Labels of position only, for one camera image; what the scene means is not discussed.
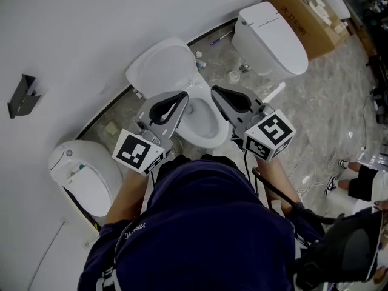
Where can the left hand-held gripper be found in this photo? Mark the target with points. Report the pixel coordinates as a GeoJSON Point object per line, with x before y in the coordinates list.
{"type": "Point", "coordinates": [133, 151]}

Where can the black padded device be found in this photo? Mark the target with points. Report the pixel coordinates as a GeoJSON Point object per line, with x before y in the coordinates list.
{"type": "Point", "coordinates": [342, 250]}

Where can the person's black trousers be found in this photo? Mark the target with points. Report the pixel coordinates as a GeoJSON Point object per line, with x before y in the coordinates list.
{"type": "Point", "coordinates": [194, 160]}

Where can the small blue white bottle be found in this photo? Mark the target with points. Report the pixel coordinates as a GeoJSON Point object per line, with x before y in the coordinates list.
{"type": "Point", "coordinates": [201, 64]}

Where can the white toilet bowl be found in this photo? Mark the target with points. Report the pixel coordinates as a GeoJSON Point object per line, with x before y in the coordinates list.
{"type": "Point", "coordinates": [212, 136]}

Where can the small white crumpled scrap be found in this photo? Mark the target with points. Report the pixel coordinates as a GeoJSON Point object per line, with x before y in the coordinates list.
{"type": "Point", "coordinates": [199, 54]}

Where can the brown cardboard box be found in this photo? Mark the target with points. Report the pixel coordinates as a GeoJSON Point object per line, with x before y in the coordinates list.
{"type": "Point", "coordinates": [306, 26]}

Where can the small black floor fitting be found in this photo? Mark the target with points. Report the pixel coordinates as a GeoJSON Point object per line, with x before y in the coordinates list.
{"type": "Point", "coordinates": [244, 68]}

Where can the white plastic tube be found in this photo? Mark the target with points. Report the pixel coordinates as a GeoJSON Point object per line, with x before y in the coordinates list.
{"type": "Point", "coordinates": [276, 92]}

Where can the person's navy shirt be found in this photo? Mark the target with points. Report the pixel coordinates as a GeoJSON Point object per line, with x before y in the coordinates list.
{"type": "Point", "coordinates": [197, 223]}

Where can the white smart toilet green mark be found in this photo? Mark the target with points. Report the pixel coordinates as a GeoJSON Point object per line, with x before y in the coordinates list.
{"type": "Point", "coordinates": [91, 180]}

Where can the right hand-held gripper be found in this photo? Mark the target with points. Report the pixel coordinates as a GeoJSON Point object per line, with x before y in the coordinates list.
{"type": "Point", "coordinates": [272, 132]}

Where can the person's right forearm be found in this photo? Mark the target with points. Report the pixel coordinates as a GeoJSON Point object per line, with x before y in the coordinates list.
{"type": "Point", "coordinates": [277, 180]}

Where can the pale green square pad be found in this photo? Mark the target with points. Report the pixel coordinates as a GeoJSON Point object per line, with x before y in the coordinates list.
{"type": "Point", "coordinates": [111, 128]}

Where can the black wall holder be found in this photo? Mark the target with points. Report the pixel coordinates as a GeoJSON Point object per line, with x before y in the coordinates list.
{"type": "Point", "coordinates": [22, 97]}

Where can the white toilet lid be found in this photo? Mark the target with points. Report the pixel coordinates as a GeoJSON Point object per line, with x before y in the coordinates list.
{"type": "Point", "coordinates": [163, 67]}

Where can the person's left forearm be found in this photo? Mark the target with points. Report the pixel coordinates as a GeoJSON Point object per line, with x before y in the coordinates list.
{"type": "Point", "coordinates": [124, 196]}

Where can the large white smart toilet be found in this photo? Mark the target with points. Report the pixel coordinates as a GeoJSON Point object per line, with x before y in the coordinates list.
{"type": "Point", "coordinates": [269, 38]}

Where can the round floor drain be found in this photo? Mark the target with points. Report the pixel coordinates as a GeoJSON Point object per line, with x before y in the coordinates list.
{"type": "Point", "coordinates": [234, 76]}

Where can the blue and white pen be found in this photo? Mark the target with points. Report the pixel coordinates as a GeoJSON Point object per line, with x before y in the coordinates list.
{"type": "Point", "coordinates": [219, 38]}

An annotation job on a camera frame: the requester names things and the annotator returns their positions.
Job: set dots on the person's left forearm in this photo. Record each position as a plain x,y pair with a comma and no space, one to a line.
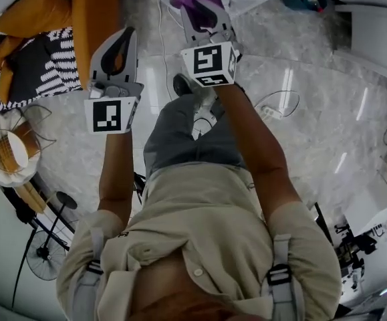
114,172

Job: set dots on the person's grey trousers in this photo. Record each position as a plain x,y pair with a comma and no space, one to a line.
179,135

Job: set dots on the black camera rig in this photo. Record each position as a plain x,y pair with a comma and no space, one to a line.
353,246

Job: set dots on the light wooden slat frame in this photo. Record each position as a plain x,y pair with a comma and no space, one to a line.
32,197

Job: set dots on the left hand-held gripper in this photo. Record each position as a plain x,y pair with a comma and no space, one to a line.
104,115

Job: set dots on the white power strip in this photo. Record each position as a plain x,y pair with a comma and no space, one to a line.
272,111

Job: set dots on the person's left shoe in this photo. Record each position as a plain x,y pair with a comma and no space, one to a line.
183,84

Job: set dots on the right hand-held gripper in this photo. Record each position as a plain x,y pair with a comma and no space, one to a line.
210,62

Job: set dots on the person's right forearm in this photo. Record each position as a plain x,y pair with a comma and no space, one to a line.
256,152

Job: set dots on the orange sofa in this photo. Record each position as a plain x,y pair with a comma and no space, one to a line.
94,28

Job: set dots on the person's beige shirt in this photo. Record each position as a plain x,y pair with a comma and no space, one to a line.
206,219

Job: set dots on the black pedestal fan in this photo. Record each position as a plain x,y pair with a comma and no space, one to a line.
46,256

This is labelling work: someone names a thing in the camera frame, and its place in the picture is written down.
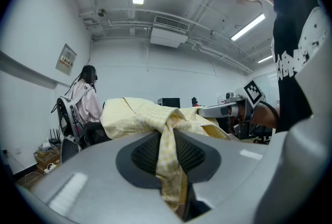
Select black computer tower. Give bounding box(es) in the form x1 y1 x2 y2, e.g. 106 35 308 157
157 97 181 109

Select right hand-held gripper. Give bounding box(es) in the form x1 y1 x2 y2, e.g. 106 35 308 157
197 79 267 141

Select black router with antennas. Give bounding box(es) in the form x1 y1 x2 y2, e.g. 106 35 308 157
48 128 62 146

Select black swivel chair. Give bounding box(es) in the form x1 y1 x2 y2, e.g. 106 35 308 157
253 124 273 145

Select grey wall electrical panel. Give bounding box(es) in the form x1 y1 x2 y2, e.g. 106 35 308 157
55 43 77 76

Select white power strip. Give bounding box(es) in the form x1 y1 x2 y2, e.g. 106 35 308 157
43 162 57 174

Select grey mesh office chair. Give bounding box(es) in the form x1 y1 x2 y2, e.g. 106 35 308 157
56 95 86 164

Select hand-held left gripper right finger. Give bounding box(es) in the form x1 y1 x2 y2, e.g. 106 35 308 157
173 35 332 224

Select yellow checked clothing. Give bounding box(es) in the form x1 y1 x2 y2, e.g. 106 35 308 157
100 96 231 212

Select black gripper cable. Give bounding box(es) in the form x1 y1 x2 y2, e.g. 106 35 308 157
259 100 280 130

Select grey wall cable trunking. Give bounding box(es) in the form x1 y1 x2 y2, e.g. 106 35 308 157
0 50 71 89

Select black printed t-shirt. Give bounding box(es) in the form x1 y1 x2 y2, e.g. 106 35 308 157
269 0 329 133

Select white ceiling air conditioner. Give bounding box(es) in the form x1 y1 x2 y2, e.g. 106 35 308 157
149 15 190 49

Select person's right hand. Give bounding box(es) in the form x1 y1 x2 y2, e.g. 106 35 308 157
228 106 250 122

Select person's right forearm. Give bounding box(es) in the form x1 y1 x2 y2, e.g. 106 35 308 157
250 104 281 129

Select cardboard boxes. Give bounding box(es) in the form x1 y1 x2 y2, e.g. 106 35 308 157
33 149 62 175

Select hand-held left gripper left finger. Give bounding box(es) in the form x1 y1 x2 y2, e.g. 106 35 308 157
16 130 183 224

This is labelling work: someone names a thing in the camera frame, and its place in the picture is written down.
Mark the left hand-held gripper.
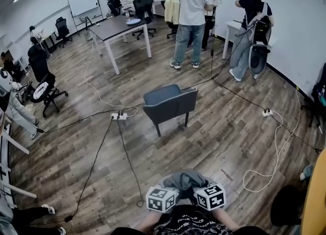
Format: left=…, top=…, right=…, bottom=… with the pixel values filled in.
left=146, top=187, right=179, bottom=214

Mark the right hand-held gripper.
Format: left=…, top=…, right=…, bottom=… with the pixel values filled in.
left=193, top=183, right=227, bottom=211

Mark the grey clothing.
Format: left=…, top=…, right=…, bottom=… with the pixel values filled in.
left=158, top=169, right=218, bottom=199

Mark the dark grey upholstered chair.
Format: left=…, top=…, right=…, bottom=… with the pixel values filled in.
left=142, top=84, right=199, bottom=137

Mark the person's right forearm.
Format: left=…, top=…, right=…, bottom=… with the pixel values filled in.
left=213, top=206, right=240, bottom=232

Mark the person's left forearm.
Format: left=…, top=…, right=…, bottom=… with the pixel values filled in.
left=133, top=209, right=167, bottom=235

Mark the white and black office chair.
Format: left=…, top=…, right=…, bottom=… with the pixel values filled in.
left=248, top=41, right=271, bottom=80

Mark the black office chair with jacket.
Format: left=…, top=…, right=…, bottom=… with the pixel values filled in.
left=27, top=44, right=69, bottom=118

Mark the black mesh office chair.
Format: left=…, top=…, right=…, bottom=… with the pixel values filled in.
left=131, top=0, right=157, bottom=41

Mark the person's black printed shirt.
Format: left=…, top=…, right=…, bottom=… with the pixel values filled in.
left=152, top=204, right=231, bottom=235

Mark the black round stool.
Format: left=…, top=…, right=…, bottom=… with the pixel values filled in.
left=269, top=185, right=310, bottom=227

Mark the yellow fabric object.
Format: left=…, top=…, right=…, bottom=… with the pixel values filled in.
left=300, top=149, right=326, bottom=235

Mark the white desk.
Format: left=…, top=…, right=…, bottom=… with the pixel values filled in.
left=222, top=20, right=247, bottom=61

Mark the dark table with white legs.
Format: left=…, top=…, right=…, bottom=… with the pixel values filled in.
left=87, top=15, right=152, bottom=76

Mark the pale yellow garment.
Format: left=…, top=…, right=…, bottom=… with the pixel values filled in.
left=164, top=0, right=182, bottom=25

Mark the white rolling whiteboard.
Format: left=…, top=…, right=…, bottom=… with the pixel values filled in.
left=67, top=0, right=104, bottom=33

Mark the black cable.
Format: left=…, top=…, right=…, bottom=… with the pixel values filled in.
left=64, top=118, right=115, bottom=223
left=210, top=5, right=322, bottom=154
left=35, top=103, right=146, bottom=134
left=116, top=119, right=145, bottom=208

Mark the white cable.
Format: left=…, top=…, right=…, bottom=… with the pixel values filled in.
left=84, top=39, right=140, bottom=118
left=242, top=86, right=303, bottom=193

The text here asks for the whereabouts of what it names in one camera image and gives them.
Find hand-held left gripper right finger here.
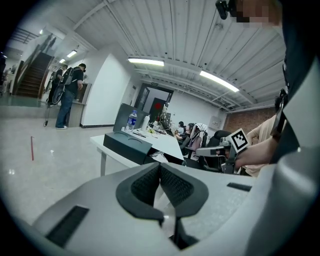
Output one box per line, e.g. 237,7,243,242
159,162,256,250

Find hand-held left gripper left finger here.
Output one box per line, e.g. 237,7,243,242
32,161,181,256

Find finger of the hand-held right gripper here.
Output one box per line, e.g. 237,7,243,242
196,146,226,158

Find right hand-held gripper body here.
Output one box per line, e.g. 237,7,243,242
219,127,250,175

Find black cardboard box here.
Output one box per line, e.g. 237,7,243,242
103,131,185,166

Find person's right forearm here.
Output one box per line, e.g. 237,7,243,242
235,138,279,170

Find pink backpack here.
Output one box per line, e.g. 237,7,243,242
187,136,204,152

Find black office chair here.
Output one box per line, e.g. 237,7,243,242
207,129,232,149

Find white patterned jacket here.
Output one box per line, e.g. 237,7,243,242
190,122,209,139

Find black computer monitor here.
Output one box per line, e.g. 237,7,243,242
159,112,172,129

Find white thermos jug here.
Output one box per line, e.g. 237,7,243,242
141,114,151,132

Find black framed door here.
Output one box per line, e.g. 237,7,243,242
134,82,175,119

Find clear water bottle blue label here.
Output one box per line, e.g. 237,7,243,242
124,109,139,134

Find grey desk partition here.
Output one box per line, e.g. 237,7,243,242
112,102,151,133

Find person's black clothing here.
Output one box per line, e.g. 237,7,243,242
279,0,320,165

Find grey reception counter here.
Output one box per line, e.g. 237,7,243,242
67,82,93,128

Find person's head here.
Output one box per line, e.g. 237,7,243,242
234,0,283,29

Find wooden staircase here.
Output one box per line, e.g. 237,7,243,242
12,44,55,99

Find grey electrical wall box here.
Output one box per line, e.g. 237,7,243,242
211,115,224,130

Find black head camera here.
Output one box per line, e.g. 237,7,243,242
215,0,237,21

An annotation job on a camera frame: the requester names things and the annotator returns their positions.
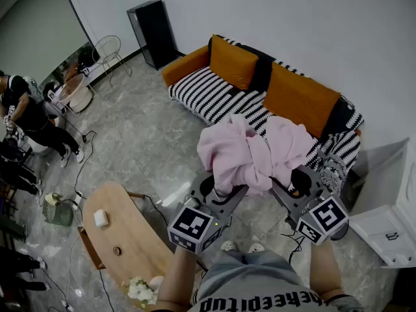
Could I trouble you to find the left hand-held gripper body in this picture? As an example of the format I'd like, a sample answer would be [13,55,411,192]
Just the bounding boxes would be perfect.
[167,195,233,255]

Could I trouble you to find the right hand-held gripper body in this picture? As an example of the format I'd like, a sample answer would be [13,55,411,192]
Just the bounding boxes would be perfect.
[285,188,350,246]

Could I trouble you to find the pink cloth garment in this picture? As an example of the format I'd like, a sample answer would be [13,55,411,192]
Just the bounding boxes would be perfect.
[196,114,319,196]

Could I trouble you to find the orange sofa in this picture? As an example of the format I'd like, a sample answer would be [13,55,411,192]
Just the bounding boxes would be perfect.
[161,34,365,188]

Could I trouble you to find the person's left forearm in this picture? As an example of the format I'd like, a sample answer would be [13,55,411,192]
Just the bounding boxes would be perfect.
[155,248,199,311]

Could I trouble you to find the person's right forearm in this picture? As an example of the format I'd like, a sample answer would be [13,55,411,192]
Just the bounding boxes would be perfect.
[308,239,345,302]

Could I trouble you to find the orange cushion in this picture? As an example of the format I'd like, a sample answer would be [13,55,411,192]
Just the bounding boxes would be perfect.
[262,62,341,139]
[209,34,260,90]

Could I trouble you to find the grey fuzzy striped pillow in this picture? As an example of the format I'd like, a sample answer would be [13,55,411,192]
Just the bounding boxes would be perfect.
[317,154,348,198]

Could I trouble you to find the person's blue jeans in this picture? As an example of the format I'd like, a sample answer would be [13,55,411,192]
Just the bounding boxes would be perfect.
[196,250,306,300]

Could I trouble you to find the white cabinet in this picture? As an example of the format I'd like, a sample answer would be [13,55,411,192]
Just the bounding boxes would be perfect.
[349,138,416,269]

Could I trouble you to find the wooden coffee table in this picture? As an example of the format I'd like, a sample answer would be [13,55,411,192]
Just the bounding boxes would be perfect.
[77,182,178,308]

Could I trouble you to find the white flower bouquet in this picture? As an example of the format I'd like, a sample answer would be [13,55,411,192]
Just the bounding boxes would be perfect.
[122,275,160,308]

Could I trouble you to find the person's grey printed t-shirt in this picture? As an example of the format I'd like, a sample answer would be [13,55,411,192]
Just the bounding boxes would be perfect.
[188,273,365,312]

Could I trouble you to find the white tissue box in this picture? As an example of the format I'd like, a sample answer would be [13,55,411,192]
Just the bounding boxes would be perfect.
[93,209,110,229]

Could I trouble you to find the green woven bag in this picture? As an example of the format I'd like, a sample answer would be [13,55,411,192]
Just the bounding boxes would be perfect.
[42,192,74,227]

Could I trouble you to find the white round drum stool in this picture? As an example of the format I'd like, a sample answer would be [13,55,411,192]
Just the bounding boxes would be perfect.
[69,87,94,113]

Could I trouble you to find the tall black cabinet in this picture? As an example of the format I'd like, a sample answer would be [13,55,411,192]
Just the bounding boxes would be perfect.
[126,0,186,71]

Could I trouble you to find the round pink side table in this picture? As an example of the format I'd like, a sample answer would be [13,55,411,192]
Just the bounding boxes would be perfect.
[57,73,98,110]

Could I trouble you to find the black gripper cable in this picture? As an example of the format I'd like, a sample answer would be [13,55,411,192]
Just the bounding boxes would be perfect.
[281,218,305,266]

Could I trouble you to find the black floor cable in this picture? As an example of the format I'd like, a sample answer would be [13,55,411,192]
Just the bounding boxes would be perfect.
[48,102,98,198]
[142,194,170,227]

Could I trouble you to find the white wire chair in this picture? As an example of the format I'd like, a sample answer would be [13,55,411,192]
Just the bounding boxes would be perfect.
[92,34,133,87]

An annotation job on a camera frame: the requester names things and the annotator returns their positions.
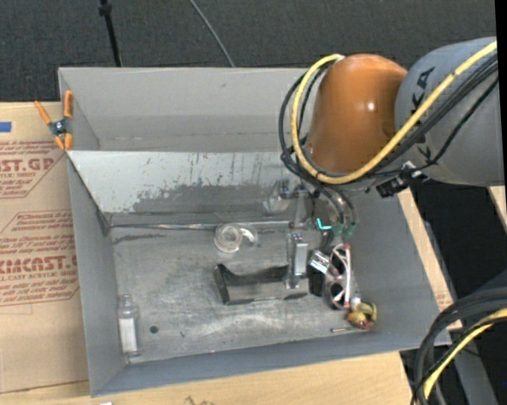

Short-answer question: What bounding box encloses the black cylinder on white bracket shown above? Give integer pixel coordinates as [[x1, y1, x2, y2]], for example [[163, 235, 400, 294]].
[[374, 160, 427, 198]]

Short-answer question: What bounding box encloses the brown cardboard board, red print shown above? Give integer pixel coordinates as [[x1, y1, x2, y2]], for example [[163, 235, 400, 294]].
[[0, 96, 91, 395]]

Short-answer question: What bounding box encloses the clear plastic bottle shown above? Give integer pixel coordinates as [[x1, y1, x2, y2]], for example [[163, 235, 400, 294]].
[[115, 292, 144, 359]]

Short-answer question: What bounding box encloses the yellow toy duck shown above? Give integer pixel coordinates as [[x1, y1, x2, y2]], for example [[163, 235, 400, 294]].
[[343, 295, 380, 332]]

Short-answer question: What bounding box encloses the clear glass cup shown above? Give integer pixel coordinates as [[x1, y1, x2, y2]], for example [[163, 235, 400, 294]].
[[212, 220, 260, 256]]

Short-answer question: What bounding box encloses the grey metal bin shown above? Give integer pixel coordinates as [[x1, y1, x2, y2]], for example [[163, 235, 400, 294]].
[[56, 44, 456, 399]]

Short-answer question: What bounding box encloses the small black box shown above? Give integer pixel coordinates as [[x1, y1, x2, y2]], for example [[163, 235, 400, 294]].
[[305, 259, 328, 298]]

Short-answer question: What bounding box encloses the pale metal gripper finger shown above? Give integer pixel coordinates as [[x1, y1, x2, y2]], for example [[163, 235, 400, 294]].
[[282, 231, 313, 291], [307, 249, 333, 277]]

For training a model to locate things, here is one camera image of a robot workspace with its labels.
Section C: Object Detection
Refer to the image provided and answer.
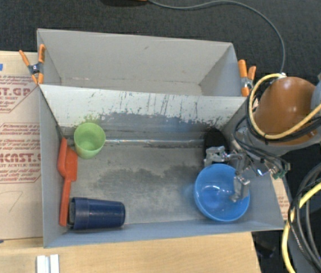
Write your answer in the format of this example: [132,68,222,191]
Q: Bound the blue plastic bowl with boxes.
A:
[193,163,251,223]

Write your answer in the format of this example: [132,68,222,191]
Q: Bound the orange plastic scoop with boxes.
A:
[57,136,79,228]

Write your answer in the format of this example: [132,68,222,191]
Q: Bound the grey metal bin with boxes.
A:
[36,28,286,249]

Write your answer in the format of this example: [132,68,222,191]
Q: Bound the green plastic cup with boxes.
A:
[73,122,106,160]

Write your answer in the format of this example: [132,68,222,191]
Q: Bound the dark blue plastic cup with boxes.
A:
[67,197,126,230]

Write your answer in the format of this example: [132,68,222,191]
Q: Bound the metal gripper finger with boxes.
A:
[204,146,230,168]
[229,176,251,204]

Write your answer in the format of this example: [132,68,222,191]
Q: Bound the brown cardboard board red print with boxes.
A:
[0,49,291,242]

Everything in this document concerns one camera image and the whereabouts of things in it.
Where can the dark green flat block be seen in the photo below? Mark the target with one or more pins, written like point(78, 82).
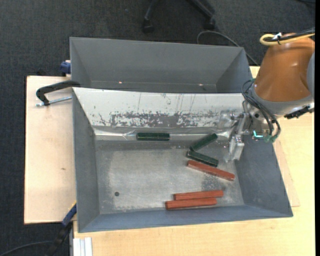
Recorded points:
point(203, 158)
point(203, 142)
point(153, 136)

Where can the red-brown flat block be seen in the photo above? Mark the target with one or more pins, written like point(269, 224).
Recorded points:
point(211, 170)
point(191, 203)
point(198, 195)

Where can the grey metal bin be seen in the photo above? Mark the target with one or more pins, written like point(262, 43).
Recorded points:
point(155, 175)

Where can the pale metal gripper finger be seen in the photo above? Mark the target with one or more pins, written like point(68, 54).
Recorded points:
point(226, 120)
point(235, 150)

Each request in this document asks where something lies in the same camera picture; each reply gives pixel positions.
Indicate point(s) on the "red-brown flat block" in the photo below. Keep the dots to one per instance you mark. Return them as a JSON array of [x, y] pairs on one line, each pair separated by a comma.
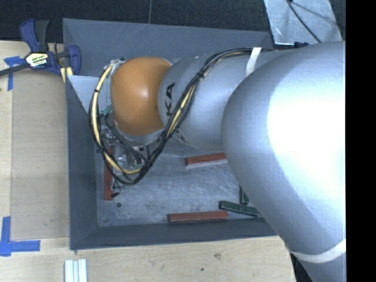
[[196, 216], [205, 158], [107, 187]]

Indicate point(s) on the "grey metal bin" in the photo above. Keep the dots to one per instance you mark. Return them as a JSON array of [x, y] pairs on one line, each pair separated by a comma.
[[176, 192]]

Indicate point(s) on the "pale wood flat board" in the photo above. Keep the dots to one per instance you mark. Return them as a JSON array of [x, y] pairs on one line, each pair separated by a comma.
[[38, 157]]

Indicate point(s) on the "dark green flat block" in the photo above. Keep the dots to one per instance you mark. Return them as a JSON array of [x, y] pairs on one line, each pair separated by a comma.
[[239, 208]]

###

Task details: Lines holding the string "asks" are the answer; copy each one from the listing above.

Result of this exercise:
The text here asks for the whereabouts of what it names in one camera image and gives them.
Each request in this document asks where something lies in the same camera picture; each reply gives pixel positions.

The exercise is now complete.